House debates
Monday, 22 February 2010
Questions without Notice
Health
2:09 pm
Janelle Saffin (Page, Australian Labor Party) Share this | Link to this | Hansard source
My question is to the Prime Minister. Prime Minister, what are the future challenges facing the Australian health system?
Kevin Rudd (Griffith, Australian Labor Party, Prime Minister) Share this | Link to this | Hansard source
I thank the member for Page for her question, because working families across Australia have a deep interest in the future of the health and hospital system of Australia. Australians have a fundamental interest in making sure that our system is got right for the future. Every year Australians make about 115 million visits to the doctor. Every year the nation’s 768 public hospitals deliver some 49 million hospital services to the Australian public. All this is made possible by a dedicated Australian health workforce made up of something like 60,000 doctors, 230,000 nurses and 134,000 allied health professionals. This comes at great cost to the Australian taxpayer. Taxpayers at present pay some $71.2 billion each year to support this public health system of Australia.
We have to look, however, at how this system of ours is sustainable into the future. By international standards our health and hospital system performs well, but it is under great pressure. The demand for health services in Australia is rapidly outweighing the supply of those services, and the reasons are pretty plain: firstly, an expanding population; secondly, an ageing population; and, thirdly, of course, great advances in medical technology. I also say to those opposite and to the House at large: the proportion of those over the age of 65 is increasing and is expected to increase around sevenfold, which means that the overall burden on our health and hospital system for the future will be greater indeed.
The other point of stress in the system for the future is—
Andrew Laming (Bowman, Liberal Party) Share this | Link to this | Hansard source
Your lack of action! You’ve done nothing in two years.
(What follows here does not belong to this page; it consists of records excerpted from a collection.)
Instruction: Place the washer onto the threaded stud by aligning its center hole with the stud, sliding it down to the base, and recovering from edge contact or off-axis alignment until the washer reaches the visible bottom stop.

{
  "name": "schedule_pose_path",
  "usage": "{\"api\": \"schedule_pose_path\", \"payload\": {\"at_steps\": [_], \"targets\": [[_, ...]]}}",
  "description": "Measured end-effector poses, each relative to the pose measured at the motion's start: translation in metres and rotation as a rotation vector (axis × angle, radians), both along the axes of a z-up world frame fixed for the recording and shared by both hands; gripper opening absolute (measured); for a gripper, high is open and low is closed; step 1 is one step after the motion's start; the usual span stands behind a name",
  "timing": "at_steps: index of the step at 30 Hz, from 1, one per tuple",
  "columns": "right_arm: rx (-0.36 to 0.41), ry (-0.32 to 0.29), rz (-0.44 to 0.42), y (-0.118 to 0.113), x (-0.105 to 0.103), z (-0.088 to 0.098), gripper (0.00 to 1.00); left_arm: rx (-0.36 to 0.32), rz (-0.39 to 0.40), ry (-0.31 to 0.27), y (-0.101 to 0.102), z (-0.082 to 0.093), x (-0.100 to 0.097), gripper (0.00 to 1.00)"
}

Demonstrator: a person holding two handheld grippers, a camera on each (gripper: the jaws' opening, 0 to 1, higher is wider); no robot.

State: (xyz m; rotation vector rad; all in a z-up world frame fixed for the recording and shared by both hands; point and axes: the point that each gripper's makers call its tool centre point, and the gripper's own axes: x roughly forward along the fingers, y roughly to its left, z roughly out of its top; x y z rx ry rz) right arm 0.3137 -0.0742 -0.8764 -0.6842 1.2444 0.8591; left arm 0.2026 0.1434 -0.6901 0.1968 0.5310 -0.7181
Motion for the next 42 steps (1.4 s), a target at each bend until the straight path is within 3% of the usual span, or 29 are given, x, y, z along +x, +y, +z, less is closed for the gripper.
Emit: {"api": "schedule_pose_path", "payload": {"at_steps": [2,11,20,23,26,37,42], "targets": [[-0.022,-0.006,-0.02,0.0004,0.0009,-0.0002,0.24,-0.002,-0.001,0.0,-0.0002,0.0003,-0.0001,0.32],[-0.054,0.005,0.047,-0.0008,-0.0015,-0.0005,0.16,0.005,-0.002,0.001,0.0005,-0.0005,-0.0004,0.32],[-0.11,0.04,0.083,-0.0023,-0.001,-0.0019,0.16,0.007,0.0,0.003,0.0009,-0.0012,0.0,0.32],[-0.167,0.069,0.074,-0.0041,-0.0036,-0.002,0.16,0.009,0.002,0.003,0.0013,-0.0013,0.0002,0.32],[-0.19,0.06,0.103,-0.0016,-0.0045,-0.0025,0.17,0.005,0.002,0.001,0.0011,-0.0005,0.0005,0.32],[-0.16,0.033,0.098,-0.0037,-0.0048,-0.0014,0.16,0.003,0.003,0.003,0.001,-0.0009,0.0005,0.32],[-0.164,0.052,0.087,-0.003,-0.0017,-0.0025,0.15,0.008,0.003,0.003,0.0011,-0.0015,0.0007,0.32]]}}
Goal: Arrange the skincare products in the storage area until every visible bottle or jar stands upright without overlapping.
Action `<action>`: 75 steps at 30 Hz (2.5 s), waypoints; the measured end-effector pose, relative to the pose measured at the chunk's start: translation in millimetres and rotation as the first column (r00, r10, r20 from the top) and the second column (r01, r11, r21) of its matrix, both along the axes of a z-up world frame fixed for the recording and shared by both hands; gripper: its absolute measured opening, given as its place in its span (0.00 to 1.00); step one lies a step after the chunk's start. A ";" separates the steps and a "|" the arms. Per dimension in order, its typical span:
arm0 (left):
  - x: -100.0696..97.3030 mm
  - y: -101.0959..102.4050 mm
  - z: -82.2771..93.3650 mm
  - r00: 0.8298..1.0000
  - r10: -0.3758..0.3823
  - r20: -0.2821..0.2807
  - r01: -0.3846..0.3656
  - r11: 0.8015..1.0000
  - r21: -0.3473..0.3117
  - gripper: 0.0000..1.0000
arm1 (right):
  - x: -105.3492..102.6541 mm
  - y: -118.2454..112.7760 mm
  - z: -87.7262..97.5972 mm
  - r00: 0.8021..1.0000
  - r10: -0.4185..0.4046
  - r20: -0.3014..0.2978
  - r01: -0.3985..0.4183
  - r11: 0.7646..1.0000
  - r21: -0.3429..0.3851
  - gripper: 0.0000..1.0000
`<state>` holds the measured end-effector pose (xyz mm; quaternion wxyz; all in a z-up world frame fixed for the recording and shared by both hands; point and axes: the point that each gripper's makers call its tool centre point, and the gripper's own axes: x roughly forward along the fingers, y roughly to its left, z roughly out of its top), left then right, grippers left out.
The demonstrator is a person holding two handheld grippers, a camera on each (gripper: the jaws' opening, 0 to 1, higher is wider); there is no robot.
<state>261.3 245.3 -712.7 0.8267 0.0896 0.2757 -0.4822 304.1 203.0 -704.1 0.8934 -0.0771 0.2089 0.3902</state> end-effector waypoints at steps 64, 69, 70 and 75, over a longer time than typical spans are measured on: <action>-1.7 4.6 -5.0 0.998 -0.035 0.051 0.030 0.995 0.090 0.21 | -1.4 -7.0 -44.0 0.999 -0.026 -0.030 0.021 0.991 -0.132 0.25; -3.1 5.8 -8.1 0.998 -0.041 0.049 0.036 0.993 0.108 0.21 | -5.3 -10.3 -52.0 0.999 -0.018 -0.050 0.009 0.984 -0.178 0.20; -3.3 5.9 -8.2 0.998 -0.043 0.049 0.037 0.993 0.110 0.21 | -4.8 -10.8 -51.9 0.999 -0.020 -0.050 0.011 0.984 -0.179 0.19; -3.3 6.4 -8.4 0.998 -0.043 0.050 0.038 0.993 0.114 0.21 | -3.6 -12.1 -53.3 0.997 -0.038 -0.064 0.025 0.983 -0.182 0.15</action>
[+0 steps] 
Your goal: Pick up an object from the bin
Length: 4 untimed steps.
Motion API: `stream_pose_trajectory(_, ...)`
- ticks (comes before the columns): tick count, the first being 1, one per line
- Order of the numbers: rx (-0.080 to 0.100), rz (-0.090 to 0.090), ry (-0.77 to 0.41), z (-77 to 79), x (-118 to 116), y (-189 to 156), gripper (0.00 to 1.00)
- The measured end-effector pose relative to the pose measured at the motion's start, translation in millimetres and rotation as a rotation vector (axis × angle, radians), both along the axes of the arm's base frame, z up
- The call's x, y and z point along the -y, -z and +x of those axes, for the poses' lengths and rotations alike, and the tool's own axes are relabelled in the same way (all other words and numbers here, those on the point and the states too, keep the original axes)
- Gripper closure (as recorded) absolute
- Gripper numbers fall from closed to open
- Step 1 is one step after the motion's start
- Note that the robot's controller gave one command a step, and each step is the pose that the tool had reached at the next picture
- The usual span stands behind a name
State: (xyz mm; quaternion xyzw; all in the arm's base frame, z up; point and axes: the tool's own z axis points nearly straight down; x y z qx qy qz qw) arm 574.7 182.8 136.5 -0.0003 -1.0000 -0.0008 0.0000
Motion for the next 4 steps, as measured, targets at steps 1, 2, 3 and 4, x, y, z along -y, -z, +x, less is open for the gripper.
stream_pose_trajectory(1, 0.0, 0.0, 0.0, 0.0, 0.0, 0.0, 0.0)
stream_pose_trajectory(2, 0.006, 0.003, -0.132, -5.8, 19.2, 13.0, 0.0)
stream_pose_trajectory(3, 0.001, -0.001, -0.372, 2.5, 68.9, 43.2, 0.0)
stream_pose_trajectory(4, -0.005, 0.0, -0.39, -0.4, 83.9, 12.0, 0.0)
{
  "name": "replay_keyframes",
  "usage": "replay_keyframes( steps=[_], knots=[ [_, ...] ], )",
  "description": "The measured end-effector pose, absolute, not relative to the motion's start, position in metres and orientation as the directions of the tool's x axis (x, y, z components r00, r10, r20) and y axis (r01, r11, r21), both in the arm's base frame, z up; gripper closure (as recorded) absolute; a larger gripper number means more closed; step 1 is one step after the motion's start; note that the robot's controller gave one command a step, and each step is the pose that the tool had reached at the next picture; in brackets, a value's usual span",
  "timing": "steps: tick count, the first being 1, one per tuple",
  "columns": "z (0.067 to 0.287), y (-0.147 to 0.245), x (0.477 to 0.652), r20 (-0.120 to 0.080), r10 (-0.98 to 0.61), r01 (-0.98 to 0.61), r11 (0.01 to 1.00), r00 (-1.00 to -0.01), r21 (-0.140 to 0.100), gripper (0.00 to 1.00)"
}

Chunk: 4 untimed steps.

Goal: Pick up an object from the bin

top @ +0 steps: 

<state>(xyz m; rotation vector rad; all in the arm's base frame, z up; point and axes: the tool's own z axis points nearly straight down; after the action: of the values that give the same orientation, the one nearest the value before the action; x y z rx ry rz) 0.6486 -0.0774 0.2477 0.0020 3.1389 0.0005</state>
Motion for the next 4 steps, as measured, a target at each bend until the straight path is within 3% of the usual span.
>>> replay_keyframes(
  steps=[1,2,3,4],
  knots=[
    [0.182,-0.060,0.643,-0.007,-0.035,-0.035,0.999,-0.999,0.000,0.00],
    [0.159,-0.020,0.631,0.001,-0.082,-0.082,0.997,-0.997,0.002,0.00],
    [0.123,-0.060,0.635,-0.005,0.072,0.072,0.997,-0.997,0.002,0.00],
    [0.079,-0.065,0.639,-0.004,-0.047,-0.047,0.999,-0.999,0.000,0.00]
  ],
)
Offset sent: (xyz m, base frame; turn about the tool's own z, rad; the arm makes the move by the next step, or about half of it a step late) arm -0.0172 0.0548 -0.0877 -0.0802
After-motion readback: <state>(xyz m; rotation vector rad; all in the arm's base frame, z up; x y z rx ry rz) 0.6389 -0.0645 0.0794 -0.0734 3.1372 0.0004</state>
Kevin Rudd (Griffith, Australian Labor Party, Prime Minister) Share this | Link to this | Hansard source
the ability of the states and territories to fund the system’s expansion for the decades ahead. Mr Speaker, those opposite interject about the capacity of the health system to deliver, a health system which has not been able to deliver effectively because the previous government ripped a billion dollars out of the public hospital system. Treasury projects that the total health spending of all states will exceed 100 per cent of their tax revenues, excluding the GST, by around 2045-46 and possibly earlier in a number of states—in fact, as early as in about 20 or so years time. A final point about stress in the system and the ability to fund future needs is this: waste, duplication and overlap. The Bennett report reached conclusions that some 10 to 20 per cent of our total health expenditure at present could currently be being wasted because of the duplications which exist within our system.
The government in its two years in office has increased the overall allocation to health and hospitals by some 50 per cent. We have a $1.1 billion investment in training for more doctors, nurses and allied health professionals; a $750 million investment in improving our emergency departments; a half-billion dollar investment in subacute care beds; and nearly a half-billion dollar investment in prevention, expanding the preventative healthcare investment to $872 million. These are the practical measures we have taken so far, given the billion dollars which was ripped out of the system by those who preceded us.
The government is also taking significant steps to underpin the future funding needs of the system. That is why in the 2009-10 budget we introduced the vital private health insurance savings measure to make sure that low- and middle-income Australian taxpayers were not subsidising the health insurance of wealthier Australians. This important savings measure is still being blocked by the opposition in the parliament. If not passed it will cost taxpayers almost $2 billion over the forward estimates and much more beyond—billions of dollars which should be being invested in the future needs of our health and hospital system. This is absolutely fundamental to the future funding of the reforms and expansion of the system that we need, a system that is already under considerable stress.
That is why the government welcomes a debate on the future of health and hospitals. That is why the government has acted, in its two years on this matter, against the billion dollars ripped out of the health and hospital system by those opposite. I say to those opposite, when they reflect upon their 12 years in office—the freeze they put on the training places for GPs, the billions they ripped out of the health system overall and, on top of that, the shortage of 6,000 nurses across the country—this is a debate that we welcome for the parliament and for the country at large. We have acted in the two years we have been in, and we have much more to do on this one.